Instructions for the task: Look below for lines that hold the string "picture" and copy each one.

Entries shown:
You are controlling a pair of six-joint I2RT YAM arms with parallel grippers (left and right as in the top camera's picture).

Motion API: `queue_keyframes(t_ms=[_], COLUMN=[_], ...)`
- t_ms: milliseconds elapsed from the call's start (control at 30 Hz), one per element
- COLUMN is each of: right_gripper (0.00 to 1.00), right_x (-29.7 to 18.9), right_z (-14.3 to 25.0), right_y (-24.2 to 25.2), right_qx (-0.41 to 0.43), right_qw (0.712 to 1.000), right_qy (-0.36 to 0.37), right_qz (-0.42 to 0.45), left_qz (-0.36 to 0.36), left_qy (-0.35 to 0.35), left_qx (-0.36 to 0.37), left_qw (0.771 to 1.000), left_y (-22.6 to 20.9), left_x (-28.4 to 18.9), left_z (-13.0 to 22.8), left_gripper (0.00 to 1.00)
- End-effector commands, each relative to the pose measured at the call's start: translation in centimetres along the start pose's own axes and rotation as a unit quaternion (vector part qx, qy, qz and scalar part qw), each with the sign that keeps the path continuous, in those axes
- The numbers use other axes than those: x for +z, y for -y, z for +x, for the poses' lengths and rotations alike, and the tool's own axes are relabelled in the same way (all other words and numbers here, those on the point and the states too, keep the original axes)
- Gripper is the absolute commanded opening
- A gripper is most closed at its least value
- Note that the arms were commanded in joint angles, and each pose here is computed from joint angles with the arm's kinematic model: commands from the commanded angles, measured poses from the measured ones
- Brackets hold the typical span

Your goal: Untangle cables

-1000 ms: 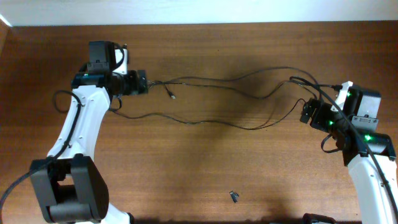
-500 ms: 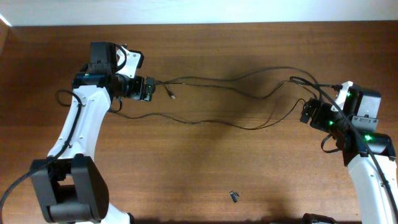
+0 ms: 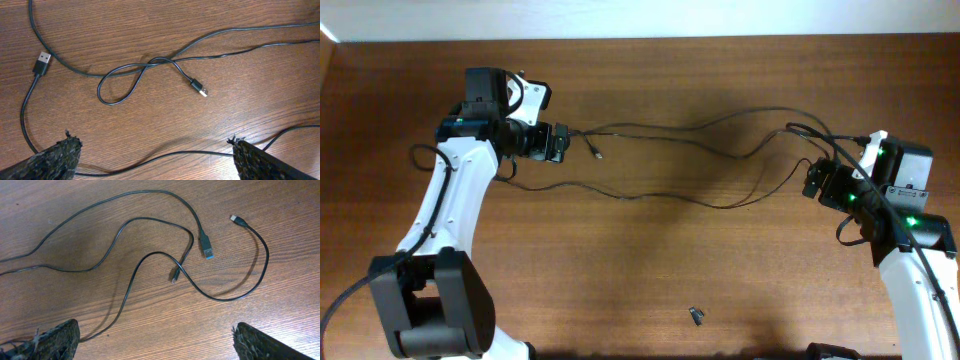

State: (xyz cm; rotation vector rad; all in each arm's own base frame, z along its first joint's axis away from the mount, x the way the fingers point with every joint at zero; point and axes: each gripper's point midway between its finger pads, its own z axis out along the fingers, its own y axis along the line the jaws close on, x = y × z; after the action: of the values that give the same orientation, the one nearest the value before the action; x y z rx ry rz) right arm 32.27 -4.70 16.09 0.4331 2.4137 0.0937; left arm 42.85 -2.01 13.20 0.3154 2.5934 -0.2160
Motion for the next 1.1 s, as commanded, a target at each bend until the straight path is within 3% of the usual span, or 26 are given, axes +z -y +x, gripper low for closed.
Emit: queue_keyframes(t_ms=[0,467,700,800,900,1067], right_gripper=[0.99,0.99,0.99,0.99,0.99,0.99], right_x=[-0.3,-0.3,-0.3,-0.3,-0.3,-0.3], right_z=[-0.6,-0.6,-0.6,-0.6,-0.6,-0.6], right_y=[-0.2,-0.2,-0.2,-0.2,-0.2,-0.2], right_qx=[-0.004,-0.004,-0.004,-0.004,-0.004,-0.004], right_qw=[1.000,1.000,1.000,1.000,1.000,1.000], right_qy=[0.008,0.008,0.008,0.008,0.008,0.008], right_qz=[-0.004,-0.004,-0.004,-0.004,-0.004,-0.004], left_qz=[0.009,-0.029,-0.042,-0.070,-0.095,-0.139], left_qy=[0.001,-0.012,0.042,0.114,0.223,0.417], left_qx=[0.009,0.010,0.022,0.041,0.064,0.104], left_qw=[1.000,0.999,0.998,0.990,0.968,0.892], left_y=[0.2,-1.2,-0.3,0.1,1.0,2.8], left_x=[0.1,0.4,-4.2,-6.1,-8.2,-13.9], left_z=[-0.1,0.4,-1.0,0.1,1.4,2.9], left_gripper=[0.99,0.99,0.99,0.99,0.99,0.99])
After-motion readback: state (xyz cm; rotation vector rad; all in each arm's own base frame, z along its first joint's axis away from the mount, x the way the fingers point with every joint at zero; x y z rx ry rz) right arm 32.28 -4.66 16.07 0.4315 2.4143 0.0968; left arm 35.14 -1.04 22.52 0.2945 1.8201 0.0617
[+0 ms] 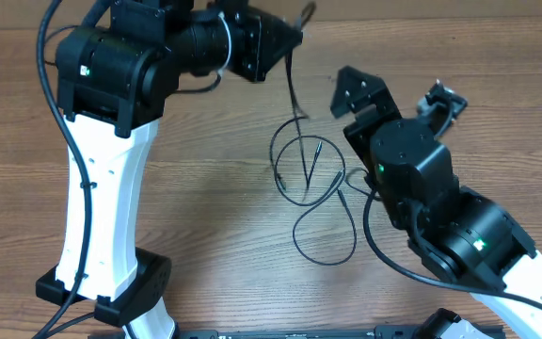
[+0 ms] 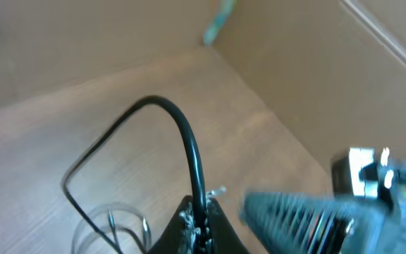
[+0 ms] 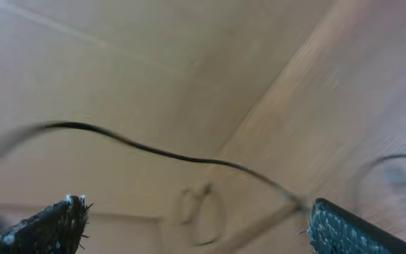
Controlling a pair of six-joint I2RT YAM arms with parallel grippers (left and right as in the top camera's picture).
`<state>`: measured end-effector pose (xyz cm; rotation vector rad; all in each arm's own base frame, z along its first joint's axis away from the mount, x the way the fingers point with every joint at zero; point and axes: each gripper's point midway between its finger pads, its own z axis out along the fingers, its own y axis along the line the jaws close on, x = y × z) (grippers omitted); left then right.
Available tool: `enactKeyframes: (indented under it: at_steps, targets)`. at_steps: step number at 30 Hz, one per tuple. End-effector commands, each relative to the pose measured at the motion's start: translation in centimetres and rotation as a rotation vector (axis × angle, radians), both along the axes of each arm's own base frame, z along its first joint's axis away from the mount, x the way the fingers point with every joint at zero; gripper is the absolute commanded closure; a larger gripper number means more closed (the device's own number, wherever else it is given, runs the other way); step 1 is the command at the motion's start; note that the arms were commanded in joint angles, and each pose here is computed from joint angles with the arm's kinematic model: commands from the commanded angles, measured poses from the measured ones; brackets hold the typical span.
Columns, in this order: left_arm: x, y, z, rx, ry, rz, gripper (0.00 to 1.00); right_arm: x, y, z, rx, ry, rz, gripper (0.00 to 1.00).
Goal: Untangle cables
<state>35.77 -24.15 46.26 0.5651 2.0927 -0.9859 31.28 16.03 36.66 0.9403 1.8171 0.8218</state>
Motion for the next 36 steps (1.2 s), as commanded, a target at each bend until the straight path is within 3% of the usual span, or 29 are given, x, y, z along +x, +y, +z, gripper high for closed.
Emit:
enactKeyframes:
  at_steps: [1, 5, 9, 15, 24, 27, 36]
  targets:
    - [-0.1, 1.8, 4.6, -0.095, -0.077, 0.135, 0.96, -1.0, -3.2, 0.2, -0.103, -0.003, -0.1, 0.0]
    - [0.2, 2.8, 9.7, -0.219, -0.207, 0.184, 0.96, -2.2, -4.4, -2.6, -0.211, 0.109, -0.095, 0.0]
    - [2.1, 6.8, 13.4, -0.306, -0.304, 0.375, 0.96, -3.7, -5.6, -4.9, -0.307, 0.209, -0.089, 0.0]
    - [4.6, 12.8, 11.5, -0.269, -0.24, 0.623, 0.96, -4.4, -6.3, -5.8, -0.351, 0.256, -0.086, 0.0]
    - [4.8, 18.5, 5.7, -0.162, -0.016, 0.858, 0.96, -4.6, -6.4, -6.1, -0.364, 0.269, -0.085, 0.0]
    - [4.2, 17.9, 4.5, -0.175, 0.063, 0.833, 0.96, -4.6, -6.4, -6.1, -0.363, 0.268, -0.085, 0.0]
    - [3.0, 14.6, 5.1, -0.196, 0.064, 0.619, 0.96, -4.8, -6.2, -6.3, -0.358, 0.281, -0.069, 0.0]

Reply to the task:
You are controlling a pair of six-joint I2RT YAM arms with parallel grippers (left and right as in the top camera's picture).
Controlling a pair of six-joint I2RT YAM arms with parallel grippers (left and right as in the top camera's picture).

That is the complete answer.